§ WORK REQUEST
Where the listing below reaches the line containing "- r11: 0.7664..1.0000", start writing out lines exactly, and stop once the line containing "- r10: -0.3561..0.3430" has been written.

________

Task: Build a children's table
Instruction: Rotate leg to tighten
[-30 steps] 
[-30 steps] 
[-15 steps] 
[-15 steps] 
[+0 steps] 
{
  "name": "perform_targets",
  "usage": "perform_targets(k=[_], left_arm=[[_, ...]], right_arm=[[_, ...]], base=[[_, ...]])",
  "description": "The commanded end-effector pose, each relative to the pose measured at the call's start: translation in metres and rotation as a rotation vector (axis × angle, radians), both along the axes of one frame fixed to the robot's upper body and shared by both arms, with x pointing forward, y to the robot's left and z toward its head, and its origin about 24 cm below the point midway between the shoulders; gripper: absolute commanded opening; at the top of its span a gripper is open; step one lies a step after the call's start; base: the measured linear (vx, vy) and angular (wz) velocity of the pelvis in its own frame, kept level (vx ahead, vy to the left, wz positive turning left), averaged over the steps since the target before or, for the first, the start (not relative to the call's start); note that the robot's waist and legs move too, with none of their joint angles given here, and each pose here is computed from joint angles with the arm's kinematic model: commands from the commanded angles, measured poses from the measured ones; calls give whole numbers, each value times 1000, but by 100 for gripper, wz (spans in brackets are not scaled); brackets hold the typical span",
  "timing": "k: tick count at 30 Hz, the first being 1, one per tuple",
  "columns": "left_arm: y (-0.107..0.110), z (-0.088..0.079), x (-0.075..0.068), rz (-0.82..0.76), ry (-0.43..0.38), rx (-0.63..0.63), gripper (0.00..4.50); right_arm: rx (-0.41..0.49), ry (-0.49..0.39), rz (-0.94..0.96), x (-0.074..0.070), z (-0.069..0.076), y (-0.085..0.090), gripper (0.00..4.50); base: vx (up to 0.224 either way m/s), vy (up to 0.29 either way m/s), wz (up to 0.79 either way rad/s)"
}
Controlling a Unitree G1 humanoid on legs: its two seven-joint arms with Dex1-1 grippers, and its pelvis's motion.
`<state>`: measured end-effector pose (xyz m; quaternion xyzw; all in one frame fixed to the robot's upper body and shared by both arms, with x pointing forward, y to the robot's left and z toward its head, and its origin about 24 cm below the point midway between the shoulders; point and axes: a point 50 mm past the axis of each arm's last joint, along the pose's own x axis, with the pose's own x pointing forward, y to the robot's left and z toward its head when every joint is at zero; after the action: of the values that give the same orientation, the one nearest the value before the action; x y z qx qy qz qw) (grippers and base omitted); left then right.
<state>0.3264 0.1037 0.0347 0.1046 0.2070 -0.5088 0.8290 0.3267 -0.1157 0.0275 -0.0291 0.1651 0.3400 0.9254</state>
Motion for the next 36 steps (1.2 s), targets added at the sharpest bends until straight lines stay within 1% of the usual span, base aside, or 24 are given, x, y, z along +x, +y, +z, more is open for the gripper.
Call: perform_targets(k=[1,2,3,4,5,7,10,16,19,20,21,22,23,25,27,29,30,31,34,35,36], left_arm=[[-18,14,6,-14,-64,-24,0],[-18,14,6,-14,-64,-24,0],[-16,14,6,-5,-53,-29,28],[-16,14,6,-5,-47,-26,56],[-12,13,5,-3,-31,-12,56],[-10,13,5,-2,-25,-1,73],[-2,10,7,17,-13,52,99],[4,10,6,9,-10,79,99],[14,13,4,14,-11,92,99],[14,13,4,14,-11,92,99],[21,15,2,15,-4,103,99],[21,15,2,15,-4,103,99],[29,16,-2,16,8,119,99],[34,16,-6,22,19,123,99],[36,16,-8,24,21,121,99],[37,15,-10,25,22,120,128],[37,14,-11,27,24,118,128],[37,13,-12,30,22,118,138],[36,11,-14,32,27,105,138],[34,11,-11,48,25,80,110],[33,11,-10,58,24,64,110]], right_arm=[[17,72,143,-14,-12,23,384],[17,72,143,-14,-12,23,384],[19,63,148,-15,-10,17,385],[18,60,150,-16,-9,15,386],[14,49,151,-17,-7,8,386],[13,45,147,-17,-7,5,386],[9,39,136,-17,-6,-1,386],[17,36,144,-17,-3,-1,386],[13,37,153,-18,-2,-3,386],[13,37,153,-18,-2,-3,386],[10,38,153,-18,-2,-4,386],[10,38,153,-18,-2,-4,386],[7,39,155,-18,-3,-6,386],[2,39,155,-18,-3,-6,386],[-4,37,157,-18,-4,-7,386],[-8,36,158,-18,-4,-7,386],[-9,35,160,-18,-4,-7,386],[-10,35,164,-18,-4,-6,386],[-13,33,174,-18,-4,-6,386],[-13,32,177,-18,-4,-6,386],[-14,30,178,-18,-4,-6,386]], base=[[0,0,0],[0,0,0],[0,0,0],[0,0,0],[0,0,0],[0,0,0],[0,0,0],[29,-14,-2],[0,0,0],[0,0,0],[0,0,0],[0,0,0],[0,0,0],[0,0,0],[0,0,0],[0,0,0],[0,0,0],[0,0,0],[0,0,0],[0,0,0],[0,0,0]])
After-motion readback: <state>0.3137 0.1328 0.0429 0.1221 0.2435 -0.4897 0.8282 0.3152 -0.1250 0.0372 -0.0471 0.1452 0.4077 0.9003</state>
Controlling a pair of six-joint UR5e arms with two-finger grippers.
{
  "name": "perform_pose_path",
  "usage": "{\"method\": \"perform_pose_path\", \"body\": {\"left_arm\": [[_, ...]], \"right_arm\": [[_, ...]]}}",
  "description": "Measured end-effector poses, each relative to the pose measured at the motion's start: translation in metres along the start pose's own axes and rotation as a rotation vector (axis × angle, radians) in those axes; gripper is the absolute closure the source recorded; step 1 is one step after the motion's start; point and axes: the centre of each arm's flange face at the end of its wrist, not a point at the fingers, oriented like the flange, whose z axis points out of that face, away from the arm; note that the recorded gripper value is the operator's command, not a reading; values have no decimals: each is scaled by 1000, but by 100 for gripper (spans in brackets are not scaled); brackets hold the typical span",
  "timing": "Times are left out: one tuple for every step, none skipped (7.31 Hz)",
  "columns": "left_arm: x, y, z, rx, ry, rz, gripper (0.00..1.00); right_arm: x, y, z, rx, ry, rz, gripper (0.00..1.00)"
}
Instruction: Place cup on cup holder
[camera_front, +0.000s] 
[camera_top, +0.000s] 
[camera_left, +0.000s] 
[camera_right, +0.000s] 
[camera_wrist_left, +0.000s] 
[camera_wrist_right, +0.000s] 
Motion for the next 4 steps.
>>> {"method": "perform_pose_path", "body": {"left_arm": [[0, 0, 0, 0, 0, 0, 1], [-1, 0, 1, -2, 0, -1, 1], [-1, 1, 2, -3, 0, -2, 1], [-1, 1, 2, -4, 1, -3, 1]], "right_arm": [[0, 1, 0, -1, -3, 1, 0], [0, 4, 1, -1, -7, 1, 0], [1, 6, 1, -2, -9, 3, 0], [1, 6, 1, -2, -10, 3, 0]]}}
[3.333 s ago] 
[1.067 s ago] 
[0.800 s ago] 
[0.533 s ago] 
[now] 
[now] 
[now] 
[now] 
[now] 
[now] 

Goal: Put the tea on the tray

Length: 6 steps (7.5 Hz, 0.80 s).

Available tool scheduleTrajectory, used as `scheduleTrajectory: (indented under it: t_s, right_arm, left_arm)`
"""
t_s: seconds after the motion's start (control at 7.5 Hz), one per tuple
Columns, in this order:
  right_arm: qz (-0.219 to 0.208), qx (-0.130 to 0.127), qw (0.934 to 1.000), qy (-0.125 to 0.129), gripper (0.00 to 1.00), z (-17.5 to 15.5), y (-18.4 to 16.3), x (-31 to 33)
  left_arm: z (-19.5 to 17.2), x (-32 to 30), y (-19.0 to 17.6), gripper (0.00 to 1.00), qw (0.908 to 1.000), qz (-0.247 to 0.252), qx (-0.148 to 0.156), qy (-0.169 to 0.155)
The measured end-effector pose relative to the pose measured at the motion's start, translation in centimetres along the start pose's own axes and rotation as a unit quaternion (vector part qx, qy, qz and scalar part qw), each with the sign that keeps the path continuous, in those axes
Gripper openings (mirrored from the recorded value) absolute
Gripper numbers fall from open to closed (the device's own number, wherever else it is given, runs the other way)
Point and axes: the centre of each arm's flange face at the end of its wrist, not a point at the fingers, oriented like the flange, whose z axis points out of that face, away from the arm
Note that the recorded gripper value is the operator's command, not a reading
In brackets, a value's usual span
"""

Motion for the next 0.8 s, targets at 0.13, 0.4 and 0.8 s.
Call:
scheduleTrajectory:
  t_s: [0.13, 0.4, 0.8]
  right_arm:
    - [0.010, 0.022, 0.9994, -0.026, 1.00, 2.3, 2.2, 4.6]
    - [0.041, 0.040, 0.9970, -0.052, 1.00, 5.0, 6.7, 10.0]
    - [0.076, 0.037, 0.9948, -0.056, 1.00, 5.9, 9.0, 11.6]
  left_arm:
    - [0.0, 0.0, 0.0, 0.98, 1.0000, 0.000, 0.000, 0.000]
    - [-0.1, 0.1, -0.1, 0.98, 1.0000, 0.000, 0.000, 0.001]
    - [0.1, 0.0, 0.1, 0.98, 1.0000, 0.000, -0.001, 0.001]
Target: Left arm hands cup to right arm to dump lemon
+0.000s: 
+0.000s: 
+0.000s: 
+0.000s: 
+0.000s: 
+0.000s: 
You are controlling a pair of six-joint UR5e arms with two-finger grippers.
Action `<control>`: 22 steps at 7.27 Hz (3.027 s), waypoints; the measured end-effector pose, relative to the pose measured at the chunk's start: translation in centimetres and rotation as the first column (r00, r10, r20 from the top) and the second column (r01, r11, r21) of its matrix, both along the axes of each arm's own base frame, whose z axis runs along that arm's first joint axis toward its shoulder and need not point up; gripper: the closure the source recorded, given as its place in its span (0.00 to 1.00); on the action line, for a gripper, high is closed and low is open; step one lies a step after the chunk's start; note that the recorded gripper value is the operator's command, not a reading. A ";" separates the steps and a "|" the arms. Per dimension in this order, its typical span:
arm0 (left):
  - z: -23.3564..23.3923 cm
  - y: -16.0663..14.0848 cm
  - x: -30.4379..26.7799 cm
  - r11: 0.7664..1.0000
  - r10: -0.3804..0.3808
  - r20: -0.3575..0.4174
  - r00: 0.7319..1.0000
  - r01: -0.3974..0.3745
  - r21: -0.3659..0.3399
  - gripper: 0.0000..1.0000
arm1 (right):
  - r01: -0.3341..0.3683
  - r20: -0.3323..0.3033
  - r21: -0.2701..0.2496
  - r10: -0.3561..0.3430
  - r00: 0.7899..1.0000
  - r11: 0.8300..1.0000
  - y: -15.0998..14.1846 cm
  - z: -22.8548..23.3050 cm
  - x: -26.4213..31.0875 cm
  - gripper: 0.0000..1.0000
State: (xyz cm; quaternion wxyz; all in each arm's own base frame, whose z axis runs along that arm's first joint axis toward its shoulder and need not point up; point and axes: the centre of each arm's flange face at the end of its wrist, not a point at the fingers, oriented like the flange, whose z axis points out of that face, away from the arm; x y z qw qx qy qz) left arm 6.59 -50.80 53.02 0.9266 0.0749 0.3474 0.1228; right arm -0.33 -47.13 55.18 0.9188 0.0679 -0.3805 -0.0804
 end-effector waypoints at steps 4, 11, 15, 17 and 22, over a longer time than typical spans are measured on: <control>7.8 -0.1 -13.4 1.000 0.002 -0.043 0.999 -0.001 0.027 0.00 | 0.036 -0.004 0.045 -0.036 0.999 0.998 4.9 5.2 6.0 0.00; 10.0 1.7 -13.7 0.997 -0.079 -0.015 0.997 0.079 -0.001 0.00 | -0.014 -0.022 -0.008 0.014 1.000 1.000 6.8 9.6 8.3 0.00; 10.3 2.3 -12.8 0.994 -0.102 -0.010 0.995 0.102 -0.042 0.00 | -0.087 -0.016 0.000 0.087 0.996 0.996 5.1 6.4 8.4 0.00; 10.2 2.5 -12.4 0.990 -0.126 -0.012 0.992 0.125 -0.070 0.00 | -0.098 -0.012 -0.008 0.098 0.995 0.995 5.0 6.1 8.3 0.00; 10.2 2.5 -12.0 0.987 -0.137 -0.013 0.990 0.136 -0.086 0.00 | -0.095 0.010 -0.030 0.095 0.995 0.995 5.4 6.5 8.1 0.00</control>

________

§ SOLUTION FOR THIS TASK
  - r11: 0.7664..1.0000
  - r10: -0.3804..0.3808
  - r20: -0.3575..0.4174
  - r00: 0.7319..1.0000
  - r01: -0.3974..0.3745
  - r21: -0.3659..0.3399
  - gripper: 0.0000..1.0000
arm1 (right):
  - r01: -0.3341..0.3683
  - r20: -0.3323..0.3033
  - r21: -0.2701..0.2496
  - r10: -0.3561..0.3430

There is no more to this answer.